A claim under § 1983 can be brought only by a “citizen” or “person.” 42 U.S.C. § 1983.4 A tribe may or may not qualify as a person, “depend [ing] on whether the tribe’s asserted right [is] of a sovereign nature.” Muscogee (Creek) Nation v. Okla. Tax Comm’n, 611 F.3d 1222, 1234 (10th Cir. 2010). We therefore must examine the nature of the claims brought by the Tribe.
The Tribe’s complaint and appellate briefs could be clearer in stating the basis of its § 1983 claims. Although the Tribe invokes the Due Process Clause of the Fourteenth Amendment, it clearly is not arguing that it is being denied its procedural-due-process rights to notice and a hearing in the state-court proceedings.
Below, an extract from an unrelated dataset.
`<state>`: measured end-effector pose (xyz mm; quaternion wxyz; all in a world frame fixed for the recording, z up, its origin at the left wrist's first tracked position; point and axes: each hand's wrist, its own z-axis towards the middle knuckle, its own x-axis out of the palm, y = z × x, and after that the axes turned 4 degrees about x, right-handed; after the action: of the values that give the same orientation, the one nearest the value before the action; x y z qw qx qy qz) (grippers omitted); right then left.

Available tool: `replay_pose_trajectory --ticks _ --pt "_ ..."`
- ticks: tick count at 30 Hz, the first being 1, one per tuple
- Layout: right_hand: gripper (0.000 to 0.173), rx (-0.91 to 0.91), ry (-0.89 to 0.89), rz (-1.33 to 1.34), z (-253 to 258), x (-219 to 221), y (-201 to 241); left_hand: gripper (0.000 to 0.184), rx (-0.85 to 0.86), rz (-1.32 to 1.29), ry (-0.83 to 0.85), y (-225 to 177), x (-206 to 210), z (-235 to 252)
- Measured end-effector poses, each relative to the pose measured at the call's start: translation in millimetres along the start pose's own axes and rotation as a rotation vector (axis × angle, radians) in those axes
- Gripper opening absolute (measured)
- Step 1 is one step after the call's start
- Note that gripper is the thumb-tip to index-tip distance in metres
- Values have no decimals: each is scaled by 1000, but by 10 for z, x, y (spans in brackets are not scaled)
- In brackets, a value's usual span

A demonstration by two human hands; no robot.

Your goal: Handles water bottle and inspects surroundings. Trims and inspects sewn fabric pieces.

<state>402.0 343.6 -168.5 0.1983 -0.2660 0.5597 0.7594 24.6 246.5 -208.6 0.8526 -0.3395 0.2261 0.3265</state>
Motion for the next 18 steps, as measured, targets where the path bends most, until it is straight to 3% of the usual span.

And although it cites and discusses J. McIntyre Machinery, Ltd. v. Nicastro, 564 U.S. 873, 131 S.Ct. 2780, 180 L.Ed.2d 765 (2011), which held that the Due Process Clause forbids a state court from exercising jurisdiction over a person that has insufficient contacts with the state, we do not understand it to be alleging an insufficient-contacts claim. Rather, as best we can understand the Tribe’s position, its complaint is simply that the state court lacks jurisdiction to hear the dispute brought before it. But the interest protected by legislation and case law limiting state-court jurisdiction over certain Indian matters is tribal sovereignty. See Williams v. Lee, 358 U.S. 217, 223, 79 S.Ct. 269, 3 L.Ed.2d 251 (1959) (“There can be no doubt that to allow the exercise of state jurisdiction here would undermine the authority of the tribal courts over Reservation affairs and hence would infringe on the right of the Indians to govern themselves.”). In our view, the right being asserted here is, at its core, the right of tribal sovereignty. And in seeking to protect that right, the Tribe is proceeding in its sovereign capacity, not as a “person” within the meaning of § 1983. Therefore, we affirm the district court’s dismissal without prejudice of the Tribe’s § 1983 claims.5
IV. TRIBE’S REMAINING CLAIMS
*6 Finally, the Tribe filed non-§ 1983 counterclaims and third-party claims that the district court dismissed for lack of jurisdiction. The Tribe’s briefs in this court merely adopted the arguments it raised on those issues in the companion case of Ute Indian Tribe v. Lawrence. On that appeal we are reversing the district court’s ruling that it lacked jurisdiction to consider the claims and are remanding for the court to decide the remaining issues in the first instance. See Lawrence, No. 16-4154. We adopt the same course here.
V. CONCLUSION
We REVERSE the district court’s preliminary injunction and REMAND to the district court to proceed consistently with this opinion. We AFFIRM the dismissal of the Tribe’s § 1983 counterclaim and third-party claim. And we REVERSE the district court’s dismissal for lack of jurisdiction of the Tribe’s remaining counterclaims and third-party claims and REMAND to the district court for further proceedings.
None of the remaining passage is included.